▶ [PROBLEM TO WORK ON]: Output only the lines below from the one holding "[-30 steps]" down to the one holding "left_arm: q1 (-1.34", both end lines included and every picture dropped.

▶ [MATERIAL FOR THIS TASK]:
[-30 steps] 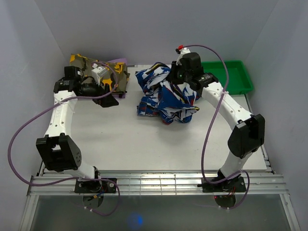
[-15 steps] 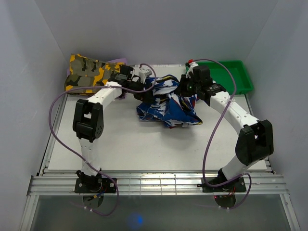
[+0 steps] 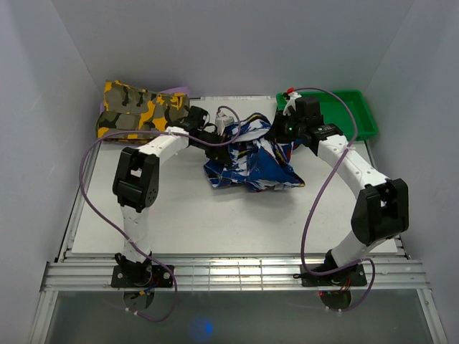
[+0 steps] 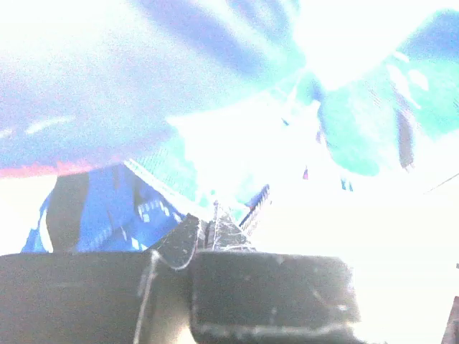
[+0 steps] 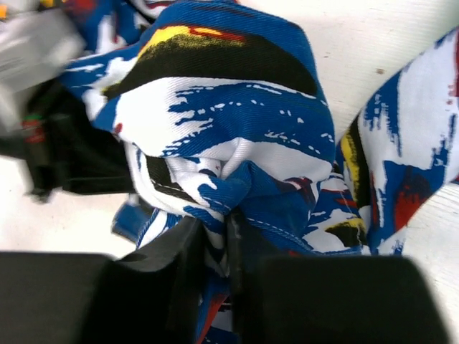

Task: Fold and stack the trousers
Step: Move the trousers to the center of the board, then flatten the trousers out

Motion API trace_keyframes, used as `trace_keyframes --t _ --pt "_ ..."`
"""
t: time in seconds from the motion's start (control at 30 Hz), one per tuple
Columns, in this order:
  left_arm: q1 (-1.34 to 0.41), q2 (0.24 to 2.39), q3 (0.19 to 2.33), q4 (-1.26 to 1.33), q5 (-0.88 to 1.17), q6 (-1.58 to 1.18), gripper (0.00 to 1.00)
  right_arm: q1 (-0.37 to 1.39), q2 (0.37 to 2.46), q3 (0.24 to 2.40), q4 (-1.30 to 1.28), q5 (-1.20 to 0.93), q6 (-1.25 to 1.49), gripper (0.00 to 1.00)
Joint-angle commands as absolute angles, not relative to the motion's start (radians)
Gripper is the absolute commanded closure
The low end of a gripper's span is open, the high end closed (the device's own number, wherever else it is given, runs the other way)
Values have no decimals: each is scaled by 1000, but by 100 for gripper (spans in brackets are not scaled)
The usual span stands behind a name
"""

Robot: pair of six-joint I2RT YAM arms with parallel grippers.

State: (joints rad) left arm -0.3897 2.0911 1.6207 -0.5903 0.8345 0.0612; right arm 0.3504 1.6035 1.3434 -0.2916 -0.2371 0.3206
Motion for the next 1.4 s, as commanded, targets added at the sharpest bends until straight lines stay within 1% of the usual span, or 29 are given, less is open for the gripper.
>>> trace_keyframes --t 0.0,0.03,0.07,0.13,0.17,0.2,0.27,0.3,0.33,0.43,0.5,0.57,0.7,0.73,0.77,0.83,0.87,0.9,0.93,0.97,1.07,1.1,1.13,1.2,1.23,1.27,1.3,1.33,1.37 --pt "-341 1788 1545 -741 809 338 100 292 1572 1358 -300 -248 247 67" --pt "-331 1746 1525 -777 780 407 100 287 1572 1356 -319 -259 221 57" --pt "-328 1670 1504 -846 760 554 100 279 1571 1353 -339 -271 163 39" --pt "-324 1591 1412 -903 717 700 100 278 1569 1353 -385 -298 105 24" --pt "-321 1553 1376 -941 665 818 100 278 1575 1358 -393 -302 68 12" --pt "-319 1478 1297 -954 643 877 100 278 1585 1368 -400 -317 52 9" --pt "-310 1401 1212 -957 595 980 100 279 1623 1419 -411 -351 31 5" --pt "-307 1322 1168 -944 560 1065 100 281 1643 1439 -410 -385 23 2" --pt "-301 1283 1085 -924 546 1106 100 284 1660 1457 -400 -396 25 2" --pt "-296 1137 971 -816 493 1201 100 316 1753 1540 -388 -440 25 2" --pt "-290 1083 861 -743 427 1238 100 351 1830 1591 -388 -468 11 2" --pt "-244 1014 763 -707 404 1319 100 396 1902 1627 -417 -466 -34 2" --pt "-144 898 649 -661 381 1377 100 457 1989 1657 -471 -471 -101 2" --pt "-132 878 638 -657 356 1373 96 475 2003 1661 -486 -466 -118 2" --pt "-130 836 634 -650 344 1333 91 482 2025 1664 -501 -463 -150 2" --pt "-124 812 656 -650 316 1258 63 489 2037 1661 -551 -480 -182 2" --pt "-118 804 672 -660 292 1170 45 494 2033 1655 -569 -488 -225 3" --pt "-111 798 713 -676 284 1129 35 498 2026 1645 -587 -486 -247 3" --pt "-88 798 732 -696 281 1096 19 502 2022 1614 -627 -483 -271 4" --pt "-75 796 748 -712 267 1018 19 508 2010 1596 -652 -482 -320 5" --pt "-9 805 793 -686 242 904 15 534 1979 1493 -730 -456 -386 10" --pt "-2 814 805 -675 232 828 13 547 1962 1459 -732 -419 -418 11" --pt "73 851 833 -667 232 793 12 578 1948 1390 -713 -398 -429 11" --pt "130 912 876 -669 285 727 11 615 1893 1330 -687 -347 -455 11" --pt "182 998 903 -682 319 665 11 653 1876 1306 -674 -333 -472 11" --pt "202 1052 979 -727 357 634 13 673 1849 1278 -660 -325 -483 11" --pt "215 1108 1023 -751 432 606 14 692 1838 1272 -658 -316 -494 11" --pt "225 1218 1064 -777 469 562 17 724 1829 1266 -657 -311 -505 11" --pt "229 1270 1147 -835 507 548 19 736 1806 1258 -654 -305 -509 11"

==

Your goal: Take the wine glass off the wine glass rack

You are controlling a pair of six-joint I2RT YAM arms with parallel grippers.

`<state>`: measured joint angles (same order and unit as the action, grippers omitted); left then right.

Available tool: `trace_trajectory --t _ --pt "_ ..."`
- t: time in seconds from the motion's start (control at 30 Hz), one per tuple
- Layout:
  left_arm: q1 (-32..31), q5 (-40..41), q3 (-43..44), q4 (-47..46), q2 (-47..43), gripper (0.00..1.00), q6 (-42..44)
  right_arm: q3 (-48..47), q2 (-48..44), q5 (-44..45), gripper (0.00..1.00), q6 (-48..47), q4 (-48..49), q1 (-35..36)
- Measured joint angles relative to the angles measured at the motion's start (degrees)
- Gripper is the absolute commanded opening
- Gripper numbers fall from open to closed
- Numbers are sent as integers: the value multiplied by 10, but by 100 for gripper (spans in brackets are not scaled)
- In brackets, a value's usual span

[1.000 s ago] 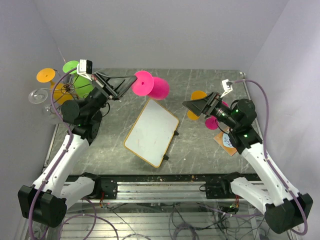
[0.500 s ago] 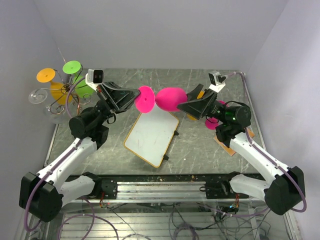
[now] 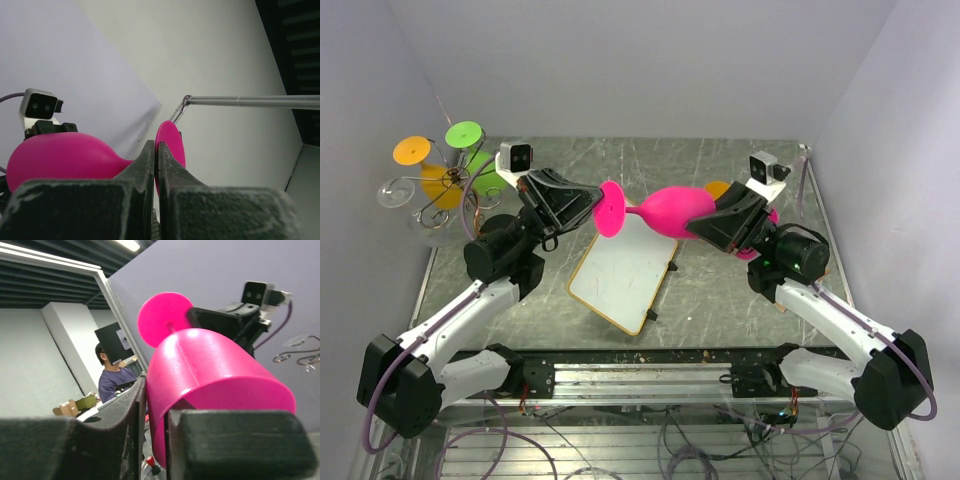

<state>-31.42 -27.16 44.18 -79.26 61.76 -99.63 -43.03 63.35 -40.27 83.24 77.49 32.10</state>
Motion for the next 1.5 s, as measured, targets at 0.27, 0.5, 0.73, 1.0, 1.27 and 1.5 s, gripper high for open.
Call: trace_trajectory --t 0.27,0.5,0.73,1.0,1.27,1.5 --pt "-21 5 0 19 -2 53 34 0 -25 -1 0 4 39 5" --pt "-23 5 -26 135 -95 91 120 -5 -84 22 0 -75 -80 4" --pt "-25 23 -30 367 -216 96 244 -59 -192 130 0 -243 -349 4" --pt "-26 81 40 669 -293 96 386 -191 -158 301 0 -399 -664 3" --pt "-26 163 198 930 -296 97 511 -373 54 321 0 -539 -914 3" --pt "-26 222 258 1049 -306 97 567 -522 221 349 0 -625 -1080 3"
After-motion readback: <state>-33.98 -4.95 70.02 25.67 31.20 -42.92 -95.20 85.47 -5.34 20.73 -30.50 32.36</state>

▶ [ANSWER TO THE PROBLEM]:
[-30 steps] 
[-15 steps] 
[+0 steps] 
[+0 steps] 
[+0 steps] 

Task: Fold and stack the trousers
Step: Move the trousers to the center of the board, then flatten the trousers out

Motion API trace_keyframes, used as `trace_keyframes --t _ --pt "_ ..."`
"""
t: time in seconds from the motion's start (control at 30 Hz), one per tuple
Columns, in this order:
  left_arm: q1 (-1.34 to 0.41), q2 (0.24 to 2.39), q3 (0.19 to 2.33), q4 (-1.26 to 1.33), q5 (-0.88 to 1.17), q6 (-1.58 to 1.18), gripper (0.00 to 1.00)

The exercise requires no further answer.